Deep learning has revolutionized machine learning. To a first approximation, deeper has been better. However, there is another dimension to scale these models: the size of the input. Even the world’s most impressive models can only process long-form content by dismembering it into isolated, disconnected chunks of a few hundred words to fit their length requirements.
There is a good reason: the ubiquitous Transformer model is an absolute wonder, but it is difficult to scale in sequence length for both performance and quality reasons. For complexity nerds, the Transformer’s runtime is quadratic in the input sequence length. As a result, Transformers get too expensive to train for long inputs. Also, the folklore is that these models can become unstable during training and struggle to learn long-range dependencies. Improvements on both of these dimensions are really exciting–and we aren’t alone thinking this. The great Long Range Arena benchmark from Google was created for exactly these reasons, and it has inspired a great deal of our current work.

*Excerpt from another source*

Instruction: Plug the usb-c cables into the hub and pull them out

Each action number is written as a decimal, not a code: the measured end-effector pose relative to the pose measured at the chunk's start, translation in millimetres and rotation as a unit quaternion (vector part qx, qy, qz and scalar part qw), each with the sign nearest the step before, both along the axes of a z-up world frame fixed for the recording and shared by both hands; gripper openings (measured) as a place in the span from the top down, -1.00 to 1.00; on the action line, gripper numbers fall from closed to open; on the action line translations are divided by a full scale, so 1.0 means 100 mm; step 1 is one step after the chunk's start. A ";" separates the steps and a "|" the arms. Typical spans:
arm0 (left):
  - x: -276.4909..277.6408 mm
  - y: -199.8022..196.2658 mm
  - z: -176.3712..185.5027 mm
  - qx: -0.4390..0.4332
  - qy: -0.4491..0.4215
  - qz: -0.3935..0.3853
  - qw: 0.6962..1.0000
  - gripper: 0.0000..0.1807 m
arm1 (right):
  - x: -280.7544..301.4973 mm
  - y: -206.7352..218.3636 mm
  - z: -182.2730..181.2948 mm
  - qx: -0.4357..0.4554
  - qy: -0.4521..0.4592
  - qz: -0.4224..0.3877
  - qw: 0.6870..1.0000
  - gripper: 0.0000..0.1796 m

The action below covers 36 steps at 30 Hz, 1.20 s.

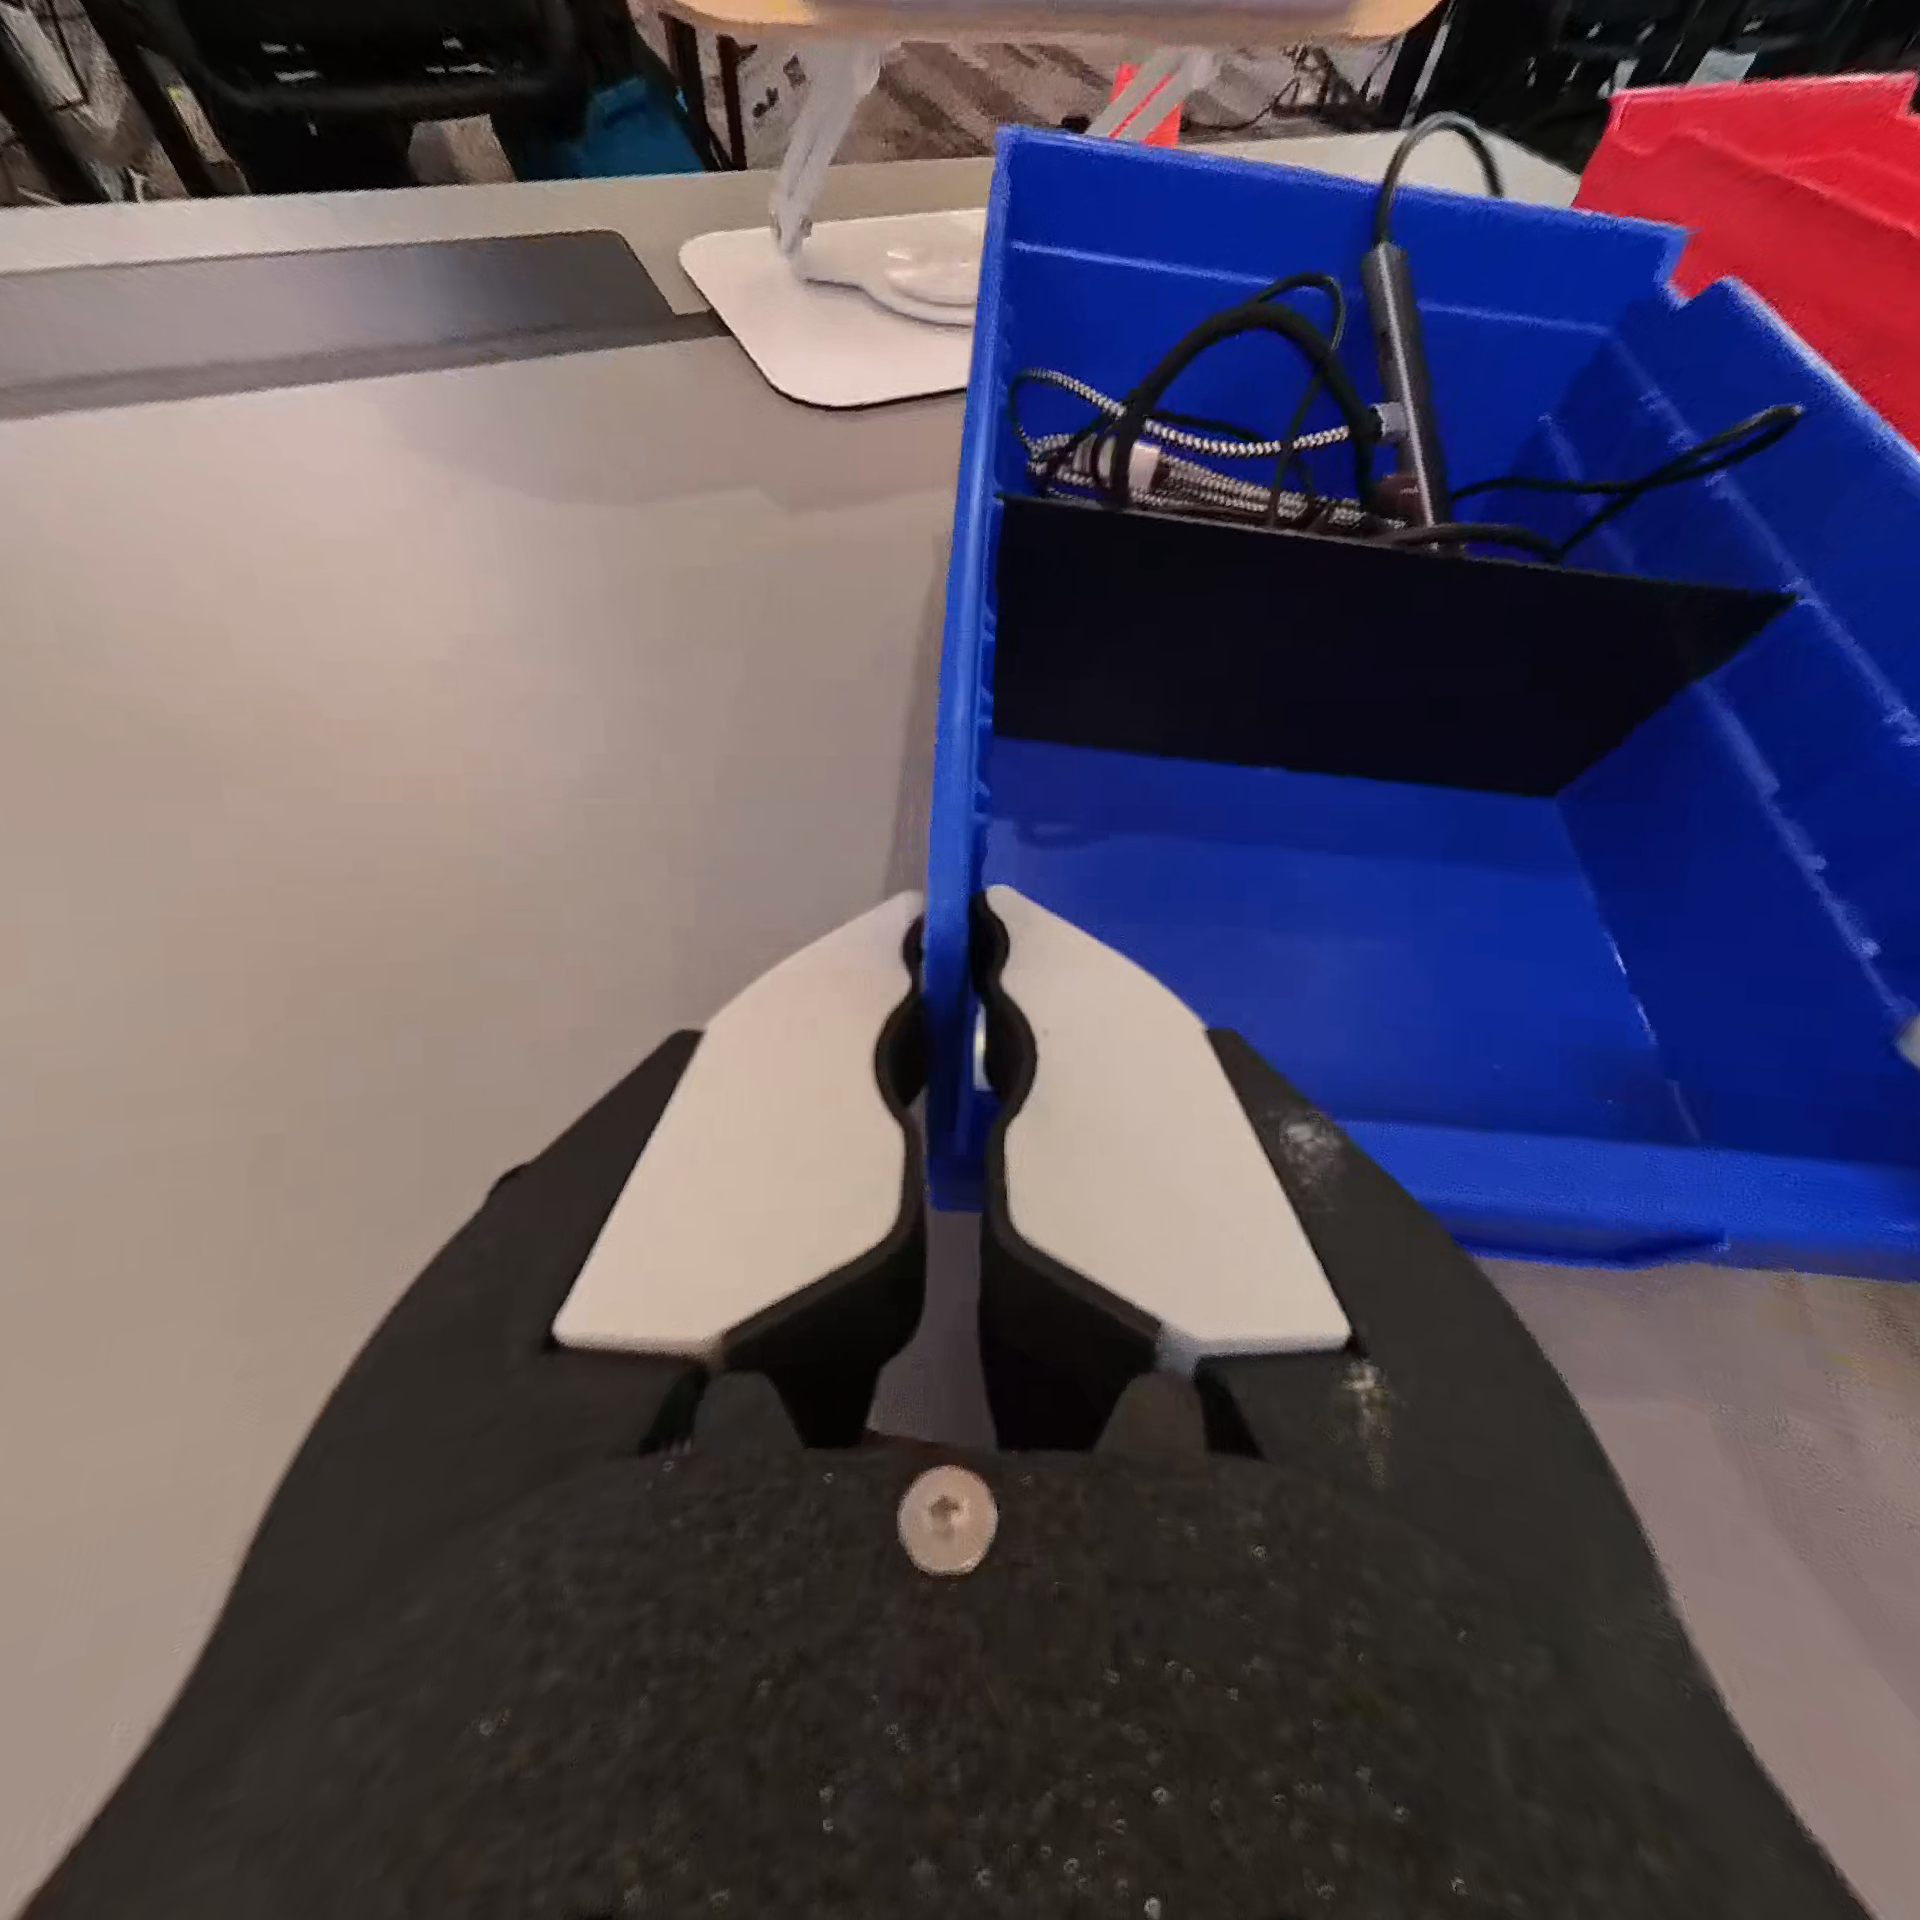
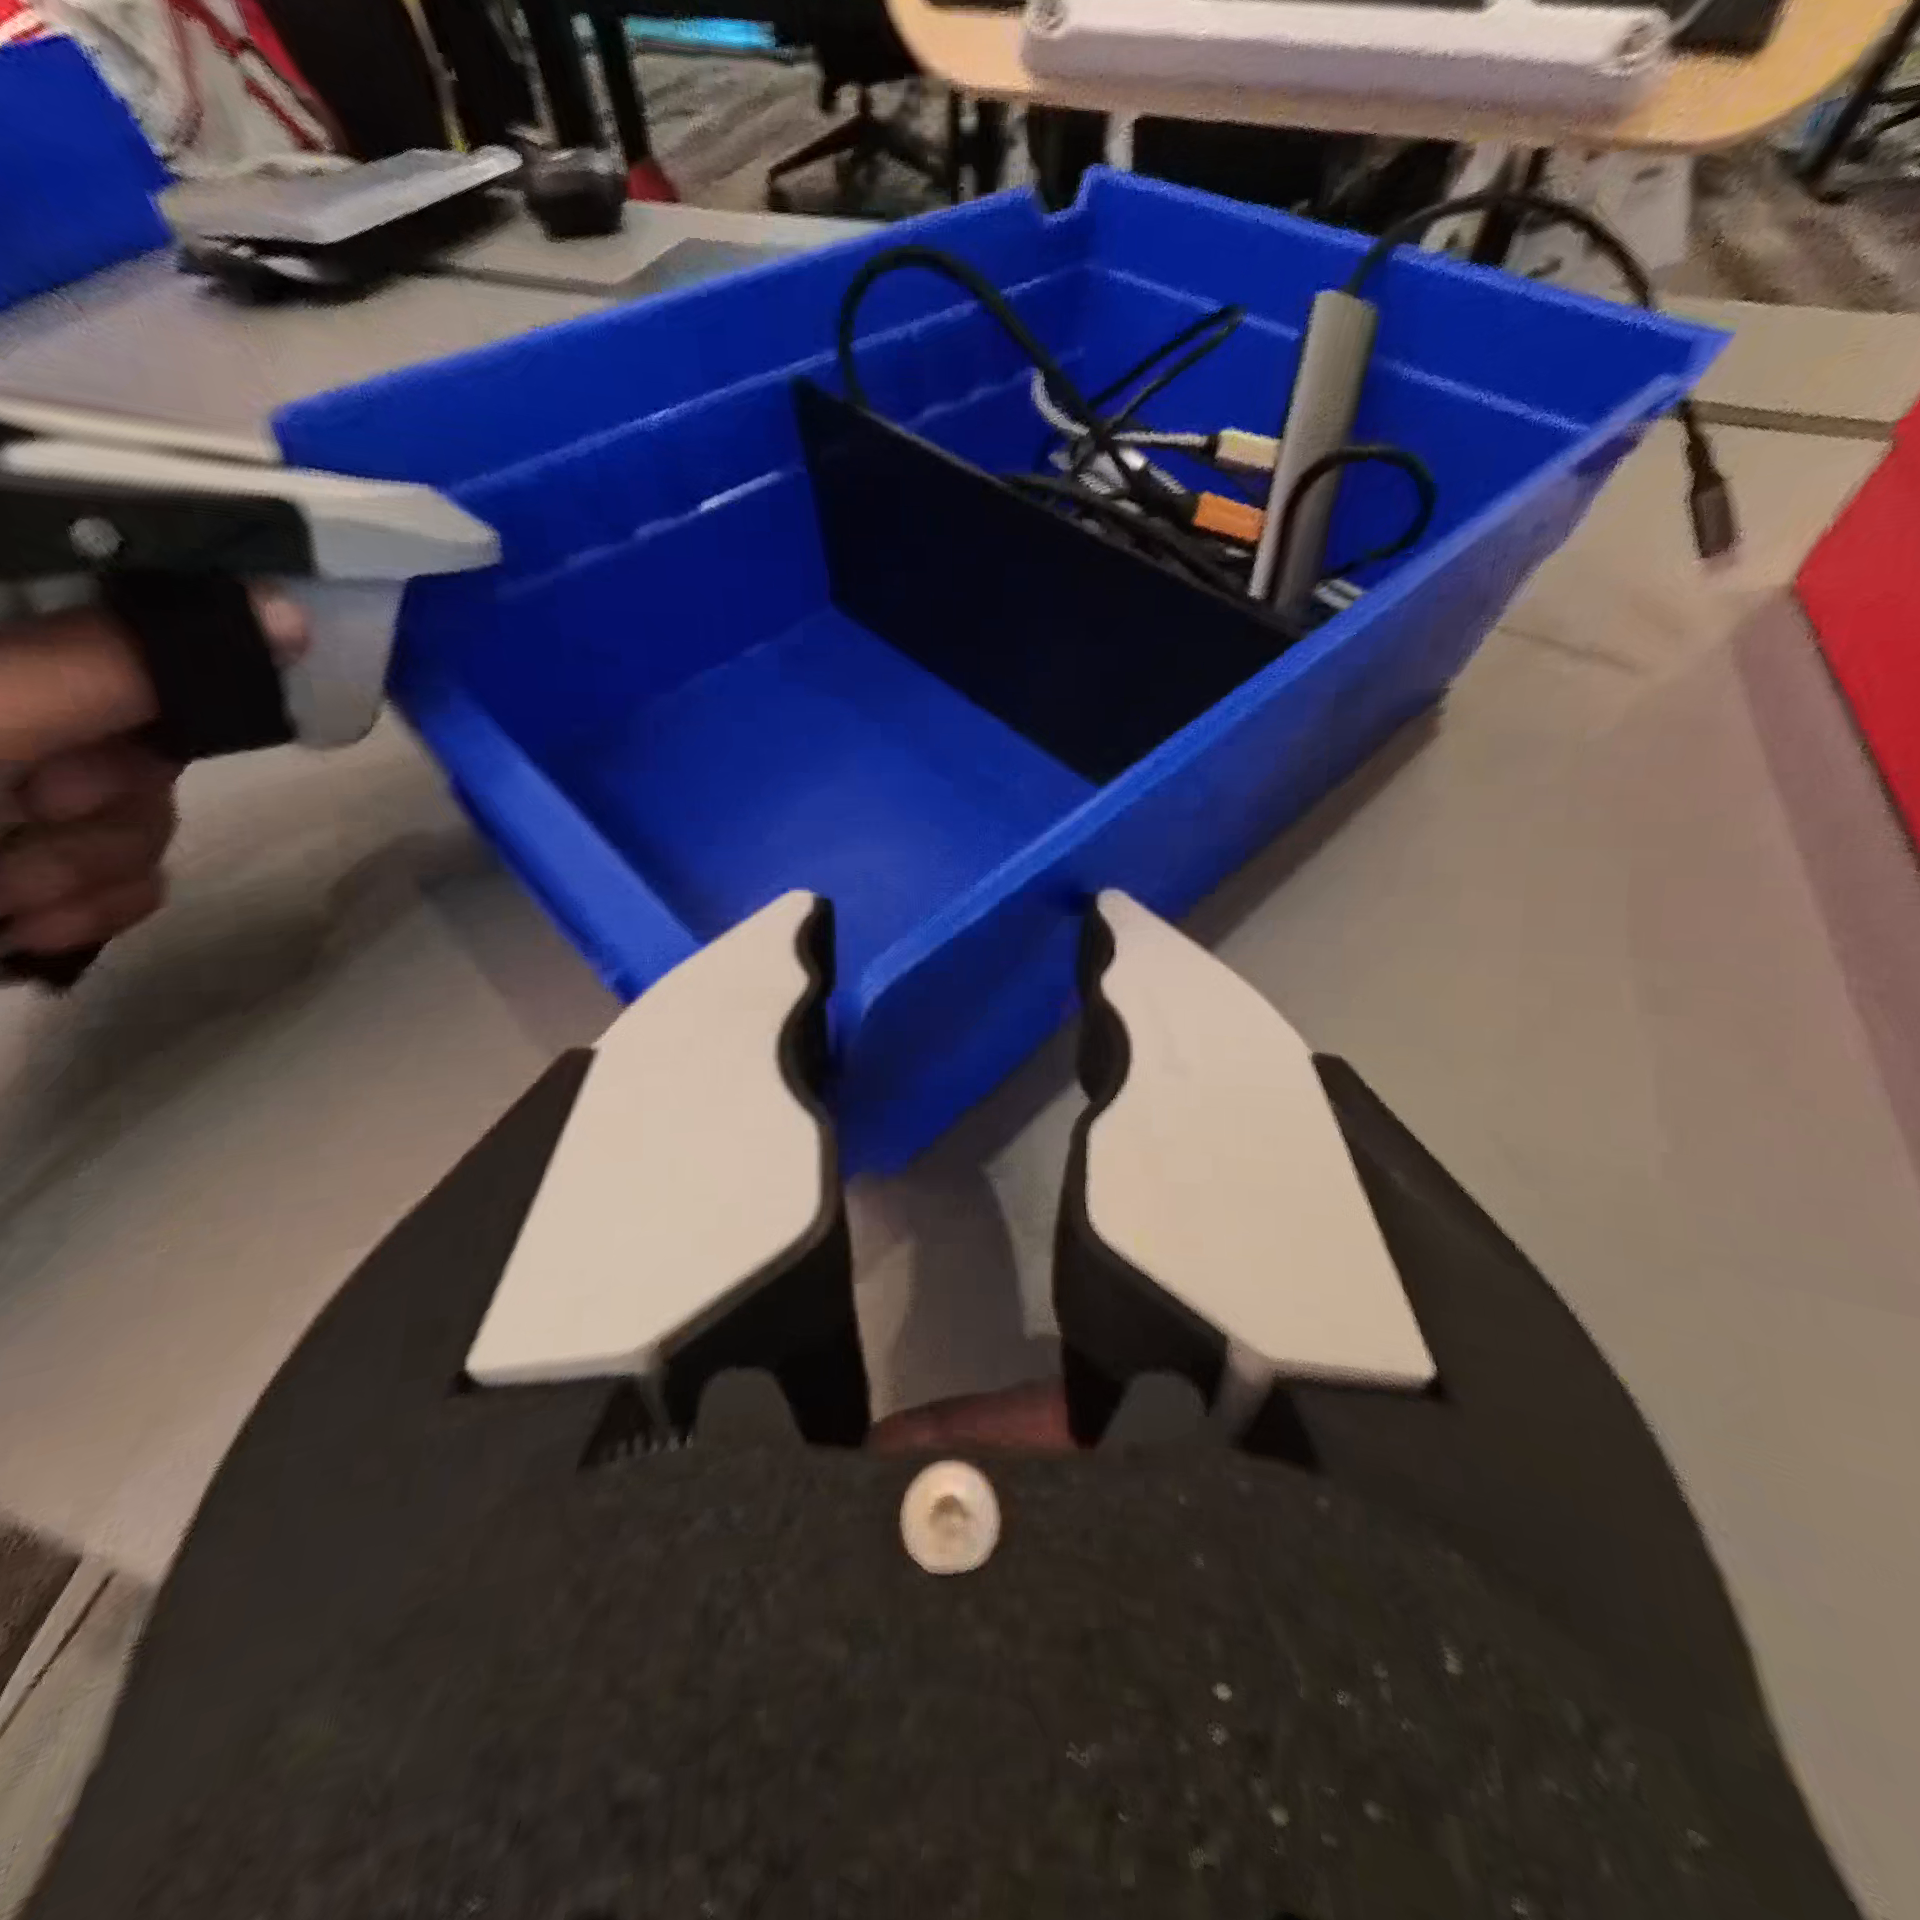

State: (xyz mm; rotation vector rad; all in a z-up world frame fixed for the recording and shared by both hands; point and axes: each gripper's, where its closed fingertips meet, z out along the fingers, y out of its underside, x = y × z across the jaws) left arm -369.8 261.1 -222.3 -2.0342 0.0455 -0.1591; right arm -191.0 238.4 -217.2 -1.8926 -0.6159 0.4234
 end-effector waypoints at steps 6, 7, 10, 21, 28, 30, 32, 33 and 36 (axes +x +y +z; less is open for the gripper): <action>-0.10 -0.23 0.26 0.054 0.067 -0.009 0.996 0.97 | -0.06 0.22 0.13 -0.015 -0.002 -0.076 0.997 0.81; -0.23 -0.30 0.33 0.057 0.074 0.003 0.996 0.97 | -0.18 0.19 0.20 -0.012 0.003 -0.072 0.997 0.82; -0.75 -0.58 0.51 0.079 0.086 0.066 0.991 0.97 | -0.71 0.08 0.39 0.028 0.008 -0.040 0.999 0.84; -1.88 -1.04 0.10 0.020 0.060 0.185 0.981 0.97 | -1.93 0.08 0.12 0.030 -0.049 0.025 0.998 0.93; -1.93 -1.09 0.02 0.019 -0.011 0.203 0.979 0.96 | -1.97 -0.11 0.07 0.035 -0.023 0.104 0.994 0.82; -1.92 -1.11 0.02 0.021 -0.020 0.205 0.978 0.96 | -1.86 -0.22 0.13 0.034 -0.028 0.153 0.987 0.77; -1.93 -1.14 0.06 0.022 -0.027 0.215 0.976 0.85 | -1.65 -0.41 0.16 0.021 -0.038 0.219 0.975 0.73; -1.95 -1.15 0.12 0.032 -0.035 0.224 0.973 0.81 | -1.48 -0.46 0.18 0.011 -0.038 0.233 0.972 0.69; -2.00 -1.26 0.53 0.122 -0.134 0.251 0.951 0.70 | -0.87 -0.44 0.31 0.005 0.000 0.251 0.968 0.68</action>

The goal of this blog post is to share why we are excited about this seemingly narrow topic of sequence length, which is sometimes only obvious to the subcommunity working on it–and point to some new work123 in these directions.
-
Bridging new capabilities. Impoverished context means that most paragraphs–let alone books, plays, or instruction manuals, are difficult for modern models to understand, or even train on. Longer-range themes may be difficult or even impossible for models to pick up. During training, they can see isolated sentences from a variety of different sources with no connection at all. Hopefully, models with larger contexts could enable higher quality and new capabilities.
- For exciting new paradigms like in-context learning, we might be able to use larger contexts to enable foundation models to learn entirely new skills, just by feeding them an instruction manual!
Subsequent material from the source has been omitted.